▶ TASK ITEM
Extract the whole listing as it stands. Do not include the pictures.

§

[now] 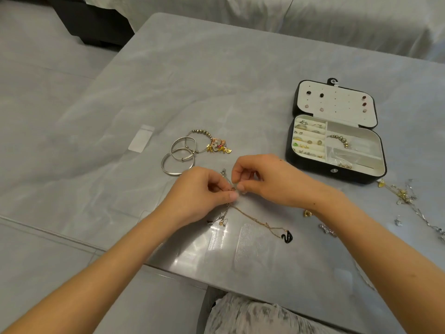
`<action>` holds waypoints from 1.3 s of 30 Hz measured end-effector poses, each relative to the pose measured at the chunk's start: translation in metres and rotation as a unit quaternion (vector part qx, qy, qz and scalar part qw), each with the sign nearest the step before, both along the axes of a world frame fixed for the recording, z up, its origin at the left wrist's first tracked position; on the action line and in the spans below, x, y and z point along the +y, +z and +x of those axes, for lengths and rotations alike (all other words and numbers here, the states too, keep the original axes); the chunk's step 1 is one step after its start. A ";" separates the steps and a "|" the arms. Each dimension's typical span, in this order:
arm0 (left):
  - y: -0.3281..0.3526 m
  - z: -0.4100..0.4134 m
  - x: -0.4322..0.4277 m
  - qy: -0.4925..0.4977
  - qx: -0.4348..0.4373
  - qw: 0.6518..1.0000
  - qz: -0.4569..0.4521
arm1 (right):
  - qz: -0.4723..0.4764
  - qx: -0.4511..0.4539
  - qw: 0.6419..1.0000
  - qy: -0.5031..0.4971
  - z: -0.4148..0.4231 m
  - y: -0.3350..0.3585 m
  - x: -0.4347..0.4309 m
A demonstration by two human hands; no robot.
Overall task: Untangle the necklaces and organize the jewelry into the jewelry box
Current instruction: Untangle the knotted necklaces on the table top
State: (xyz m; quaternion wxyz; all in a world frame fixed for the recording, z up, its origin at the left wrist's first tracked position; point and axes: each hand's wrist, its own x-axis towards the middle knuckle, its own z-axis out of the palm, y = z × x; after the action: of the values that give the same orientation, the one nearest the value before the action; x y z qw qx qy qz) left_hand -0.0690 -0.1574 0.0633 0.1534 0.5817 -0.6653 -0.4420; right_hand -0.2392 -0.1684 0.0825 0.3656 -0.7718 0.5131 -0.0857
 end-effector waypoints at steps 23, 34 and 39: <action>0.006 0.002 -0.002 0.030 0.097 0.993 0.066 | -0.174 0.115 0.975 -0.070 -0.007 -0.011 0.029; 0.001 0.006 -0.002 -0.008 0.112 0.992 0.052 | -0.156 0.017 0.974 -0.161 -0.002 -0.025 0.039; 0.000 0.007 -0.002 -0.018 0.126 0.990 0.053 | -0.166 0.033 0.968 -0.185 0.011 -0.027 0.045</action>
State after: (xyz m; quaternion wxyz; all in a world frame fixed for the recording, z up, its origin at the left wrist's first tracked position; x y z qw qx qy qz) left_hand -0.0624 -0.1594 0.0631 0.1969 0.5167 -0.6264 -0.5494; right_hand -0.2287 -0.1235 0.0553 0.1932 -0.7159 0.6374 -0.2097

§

▶ RESPONSE TO THIS TASK
[now] 
`<action>` holds waypoints from 1.3 s of 30 Hz measured end-effector poses, each relative to the pose measured at the chunk's start: translation in metres and rotation as a unit quaternion (vector part qx, qy, qz and scalar part qw), each with the sign nearest the step before, both along the axes of a world frame fixed for the recording, z up, its origin at the left wrist's first tracked position; on the action line and in the spans below, x, y and z point along the +y, +z and +x of those axes, for lengths and rotations alike (all other words and numbers here, the states too, keep the original axes); the chunk's step 1 is one step after its start. A ";" separates the steps and a "|" the arms. Each dimension's typical span, in this order:
arm0 (left):
  - y: -0.3281..0.3526 m
  - z: -0.4100..0.4134 m
  - x: -0.4322..0.4277 m
  - qy: -0.4925..0.4977
  - qx: -0.4348..0.4373
  - qw: 0.6518..1.0000
  - qz: -0.4569..0.4521
arm1 (right):
  - qz: -0.4723..0.4764
  - qx: -0.4511..0.4539
  - qw: 0.6419..1.0000
  - qy: -0.5031..0.4971
  - z: -0.4148..0.4231 m
  - y: -0.3350..0.3585 m
  - x: -0.4347..0.4309 m
A demonstration by two human hands; no robot.
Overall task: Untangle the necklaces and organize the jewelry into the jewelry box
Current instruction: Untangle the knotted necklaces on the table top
State: (xyz m; quaternion wxyz; all in a world frame fixed for the recording, z up, its origin at the left wrist's first tracked position; point and axes: each hand's wrist, its own x-axis towards the middle knuckle, its own z-axis out of the palm, y = z × x; after the action: of the values that give the same orientation, the one nearest the value before the action; x y z qw qx qy qz) left_hand -0.0690 -0.1574 0.0633 0.1534 0.5817 -0.6653 -0.4420; right_hand -0.2392 -0.1684 0.0825 0.3656 -0.7718 0.5131 -0.0857
 end-effector waypoints at steps 23, 34 and 39: <action>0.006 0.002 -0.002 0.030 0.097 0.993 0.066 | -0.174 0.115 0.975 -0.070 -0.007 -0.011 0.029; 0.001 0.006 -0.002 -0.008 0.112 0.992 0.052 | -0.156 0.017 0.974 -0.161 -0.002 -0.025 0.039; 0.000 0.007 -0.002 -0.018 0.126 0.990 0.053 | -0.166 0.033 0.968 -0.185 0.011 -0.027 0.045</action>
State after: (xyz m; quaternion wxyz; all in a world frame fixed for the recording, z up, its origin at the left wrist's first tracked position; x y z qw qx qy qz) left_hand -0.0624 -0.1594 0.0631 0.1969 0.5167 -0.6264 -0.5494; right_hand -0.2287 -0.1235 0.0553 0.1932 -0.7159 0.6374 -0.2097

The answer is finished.